The WSF was founded in April 1995 as an anarchist political organisation based on the Organisational Platform of the Libertarian Communists written by Nestor Makhno and Peter Archinov. We built an organisation based on theoretical and tactical unity with the aim of reviving the revolutionary syndicalist tradition of workers control in the South African labour movement.

The roots of revolutionary syndicalism in South Africa go back to the 1910s, when a local revolutionary syndicalist movement deeply influenced by the IWW set up the first black trade union in southern Africa, the Industrial Workers of Africa, in 1917. This autonomous, workerist tradition, although eclipsed by bourgeois nationalism and the allied forces of Stalinist communism, remained a constant undercurrent in the fight against racial capitalism.

WSF picked up the torch by locating the contemporary workers’ struggle firmly within the anarcho-syndicalist tradition, building a organisation of class struggle militants, both black and white.

Our first project was to develop a set of clear theoretical and strategic perspectives on a range of issues. These analysed capitalism, racism, imperialism, women’s oppression and other forms of economic and social injustice globally and in southern Africa, and outlined a class war tactical response.

Our analysis of the ANC as a party of the capitalist elite – not, as its apologists claim a leftist party “with a working class bias” – has been borne out by that party’s brutal neo-liberal offensive as champion of an increasingly deracialized ruling class centred on monopoly capital. Through its GEAR austerity programme, the ANC has been at the vanguard of the capitalist agenda in South Africa.

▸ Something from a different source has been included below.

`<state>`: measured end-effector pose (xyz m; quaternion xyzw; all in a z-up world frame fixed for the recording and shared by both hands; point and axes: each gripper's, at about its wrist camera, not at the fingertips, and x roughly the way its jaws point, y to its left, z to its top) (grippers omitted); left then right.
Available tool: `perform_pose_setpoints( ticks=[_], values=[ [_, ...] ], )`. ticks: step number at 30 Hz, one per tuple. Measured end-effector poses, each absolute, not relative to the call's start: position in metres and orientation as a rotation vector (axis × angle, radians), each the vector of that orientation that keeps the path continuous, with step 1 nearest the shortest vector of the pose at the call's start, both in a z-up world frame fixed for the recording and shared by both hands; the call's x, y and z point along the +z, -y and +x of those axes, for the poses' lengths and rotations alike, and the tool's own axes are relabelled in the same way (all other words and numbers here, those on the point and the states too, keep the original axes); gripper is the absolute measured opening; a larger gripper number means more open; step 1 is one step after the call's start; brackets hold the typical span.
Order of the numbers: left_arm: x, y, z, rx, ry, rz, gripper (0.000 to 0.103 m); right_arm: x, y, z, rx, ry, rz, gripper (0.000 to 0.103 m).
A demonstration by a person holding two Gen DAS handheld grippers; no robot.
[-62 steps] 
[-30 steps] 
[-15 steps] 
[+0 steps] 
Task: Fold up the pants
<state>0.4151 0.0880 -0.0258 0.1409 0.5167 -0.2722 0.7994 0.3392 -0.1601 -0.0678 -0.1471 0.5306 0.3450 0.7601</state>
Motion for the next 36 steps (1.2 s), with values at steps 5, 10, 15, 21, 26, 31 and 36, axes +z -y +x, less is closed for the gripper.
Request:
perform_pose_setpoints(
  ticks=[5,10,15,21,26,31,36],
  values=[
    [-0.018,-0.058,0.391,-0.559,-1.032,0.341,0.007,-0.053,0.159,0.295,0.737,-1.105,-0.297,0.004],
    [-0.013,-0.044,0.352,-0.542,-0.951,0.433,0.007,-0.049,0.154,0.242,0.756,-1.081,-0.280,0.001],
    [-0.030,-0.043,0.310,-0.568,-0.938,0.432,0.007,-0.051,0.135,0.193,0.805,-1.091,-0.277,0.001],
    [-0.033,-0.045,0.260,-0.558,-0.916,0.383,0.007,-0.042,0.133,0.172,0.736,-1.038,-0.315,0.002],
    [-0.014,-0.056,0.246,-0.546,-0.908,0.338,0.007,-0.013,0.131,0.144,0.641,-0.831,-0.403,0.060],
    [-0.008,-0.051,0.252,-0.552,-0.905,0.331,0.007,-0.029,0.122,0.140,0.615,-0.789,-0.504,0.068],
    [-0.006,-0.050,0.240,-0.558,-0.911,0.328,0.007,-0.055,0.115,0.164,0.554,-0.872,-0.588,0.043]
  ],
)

It is thus, for the moment, a key local enforcer of the international class war against labour: “neo-liberal globalisation”.

Today, despite the ANC having come to power on the back of massive popular resistance, driven by a desire for socialism, there is not a single left-wing seat in parliament.

Organised labour is fundamentally crippled by its cross-class alliance with the ruling elite, and Stalinist members of the South African Communist Party and capitalist bureaucrats have joined forces in an attempt to silence and sideline the remaining militants.